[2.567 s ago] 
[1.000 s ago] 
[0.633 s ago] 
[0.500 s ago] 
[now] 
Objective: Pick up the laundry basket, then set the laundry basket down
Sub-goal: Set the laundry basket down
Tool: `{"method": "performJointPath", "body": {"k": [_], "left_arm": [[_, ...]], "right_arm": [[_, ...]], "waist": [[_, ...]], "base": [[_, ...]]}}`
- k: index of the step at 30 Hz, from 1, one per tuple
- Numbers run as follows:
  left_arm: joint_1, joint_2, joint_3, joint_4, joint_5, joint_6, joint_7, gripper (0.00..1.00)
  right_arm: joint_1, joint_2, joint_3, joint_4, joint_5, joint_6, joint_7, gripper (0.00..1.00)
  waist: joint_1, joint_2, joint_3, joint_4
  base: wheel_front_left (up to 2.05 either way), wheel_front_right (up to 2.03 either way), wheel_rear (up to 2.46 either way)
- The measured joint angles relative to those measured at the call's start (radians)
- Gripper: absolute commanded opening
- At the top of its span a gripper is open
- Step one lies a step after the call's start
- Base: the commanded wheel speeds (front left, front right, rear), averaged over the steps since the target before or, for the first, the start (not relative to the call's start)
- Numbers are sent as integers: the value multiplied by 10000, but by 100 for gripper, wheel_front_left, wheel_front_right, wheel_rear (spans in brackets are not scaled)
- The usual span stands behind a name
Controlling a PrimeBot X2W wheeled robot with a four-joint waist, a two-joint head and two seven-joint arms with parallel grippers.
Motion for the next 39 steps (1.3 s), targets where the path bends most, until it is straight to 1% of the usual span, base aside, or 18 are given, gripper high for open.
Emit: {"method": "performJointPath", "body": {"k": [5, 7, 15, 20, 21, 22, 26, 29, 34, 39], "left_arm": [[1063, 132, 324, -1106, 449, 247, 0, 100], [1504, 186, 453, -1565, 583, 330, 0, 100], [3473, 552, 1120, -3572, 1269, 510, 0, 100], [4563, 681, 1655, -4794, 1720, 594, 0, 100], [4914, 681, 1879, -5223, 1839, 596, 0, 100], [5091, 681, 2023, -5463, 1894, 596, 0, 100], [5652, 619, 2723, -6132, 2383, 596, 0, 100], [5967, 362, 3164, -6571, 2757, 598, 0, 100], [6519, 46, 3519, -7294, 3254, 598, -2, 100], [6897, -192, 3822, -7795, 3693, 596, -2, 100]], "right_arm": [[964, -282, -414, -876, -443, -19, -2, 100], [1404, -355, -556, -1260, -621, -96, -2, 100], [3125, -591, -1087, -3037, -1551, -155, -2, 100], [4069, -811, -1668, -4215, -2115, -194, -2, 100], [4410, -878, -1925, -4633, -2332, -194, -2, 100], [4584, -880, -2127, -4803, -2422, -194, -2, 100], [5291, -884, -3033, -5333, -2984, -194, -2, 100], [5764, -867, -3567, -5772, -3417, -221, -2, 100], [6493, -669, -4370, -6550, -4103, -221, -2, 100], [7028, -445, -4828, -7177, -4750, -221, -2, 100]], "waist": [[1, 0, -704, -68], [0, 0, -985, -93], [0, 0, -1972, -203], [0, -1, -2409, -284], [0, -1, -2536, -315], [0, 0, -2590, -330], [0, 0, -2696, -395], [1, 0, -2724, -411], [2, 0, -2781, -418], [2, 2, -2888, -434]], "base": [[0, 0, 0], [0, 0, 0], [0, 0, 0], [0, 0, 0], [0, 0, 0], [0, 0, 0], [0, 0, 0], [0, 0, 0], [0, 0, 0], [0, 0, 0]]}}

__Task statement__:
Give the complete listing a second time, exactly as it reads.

__The completed task__:
[2.567 s ago] 
[1.000 s ago] 
[0.633 s ago] 
[0.500 s ago] 
[now] 
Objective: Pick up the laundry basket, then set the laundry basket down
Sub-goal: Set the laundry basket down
Tool: `{"method": "performJointPath", "body": {"k": [_], "left_arm": [[_, ...]], "right_arm": [[_, ...]], "waist": [[_, ...]], "base": [[_, ...]]}}`
- k: index of the step at 30 Hz, from 1, one per tuple
- Numbers run as follows:
  left_arm: joint_1, joint_2, joint_3, joint_4, joint_5, joint_6, joint_7, gripper (0.00..1.00)
  right_arm: joint_1, joint_2, joint_3, joint_4, joint_5, joint_6, joint_7, gripper (0.00..1.00)
  waist: joint_1, joint_2, joint_3, joint_4
  base: wheel_front_left (up to 2.05 either way), wheel_front_right (up to 2.03 either way), wheel_rear (up to 2.46 either way)
- The measured joint angles relative to those measured at the call's start (radians)
- Gripper: absolute commanded opening
- At the top of its span a gripper is open
- Step one lies a step after the call's start
- Base: the commanded wheel speeds (front left, front right, rear), averaged over the steps since the target before or, for the first, the start (not relative to the call's start)
- Numbers are sent as integers: the value multiplied by 10000, but by 100 for gripper, wheel_front_left, wheel_front_right, wheel_rear (spans in brackets are not scaled)
- The usual span stands behind a name
Controlling a PrimeBot X2W wheeled robot with a four-joint waist, a two-joint head and two seven-joint arms with parallel grippers.
Motion for the next 39 steps (1.3 s), targets where the path bends most, until it is straight to 1% of the usual span, base aside, or 18 are given, gripper high for open.
Emit: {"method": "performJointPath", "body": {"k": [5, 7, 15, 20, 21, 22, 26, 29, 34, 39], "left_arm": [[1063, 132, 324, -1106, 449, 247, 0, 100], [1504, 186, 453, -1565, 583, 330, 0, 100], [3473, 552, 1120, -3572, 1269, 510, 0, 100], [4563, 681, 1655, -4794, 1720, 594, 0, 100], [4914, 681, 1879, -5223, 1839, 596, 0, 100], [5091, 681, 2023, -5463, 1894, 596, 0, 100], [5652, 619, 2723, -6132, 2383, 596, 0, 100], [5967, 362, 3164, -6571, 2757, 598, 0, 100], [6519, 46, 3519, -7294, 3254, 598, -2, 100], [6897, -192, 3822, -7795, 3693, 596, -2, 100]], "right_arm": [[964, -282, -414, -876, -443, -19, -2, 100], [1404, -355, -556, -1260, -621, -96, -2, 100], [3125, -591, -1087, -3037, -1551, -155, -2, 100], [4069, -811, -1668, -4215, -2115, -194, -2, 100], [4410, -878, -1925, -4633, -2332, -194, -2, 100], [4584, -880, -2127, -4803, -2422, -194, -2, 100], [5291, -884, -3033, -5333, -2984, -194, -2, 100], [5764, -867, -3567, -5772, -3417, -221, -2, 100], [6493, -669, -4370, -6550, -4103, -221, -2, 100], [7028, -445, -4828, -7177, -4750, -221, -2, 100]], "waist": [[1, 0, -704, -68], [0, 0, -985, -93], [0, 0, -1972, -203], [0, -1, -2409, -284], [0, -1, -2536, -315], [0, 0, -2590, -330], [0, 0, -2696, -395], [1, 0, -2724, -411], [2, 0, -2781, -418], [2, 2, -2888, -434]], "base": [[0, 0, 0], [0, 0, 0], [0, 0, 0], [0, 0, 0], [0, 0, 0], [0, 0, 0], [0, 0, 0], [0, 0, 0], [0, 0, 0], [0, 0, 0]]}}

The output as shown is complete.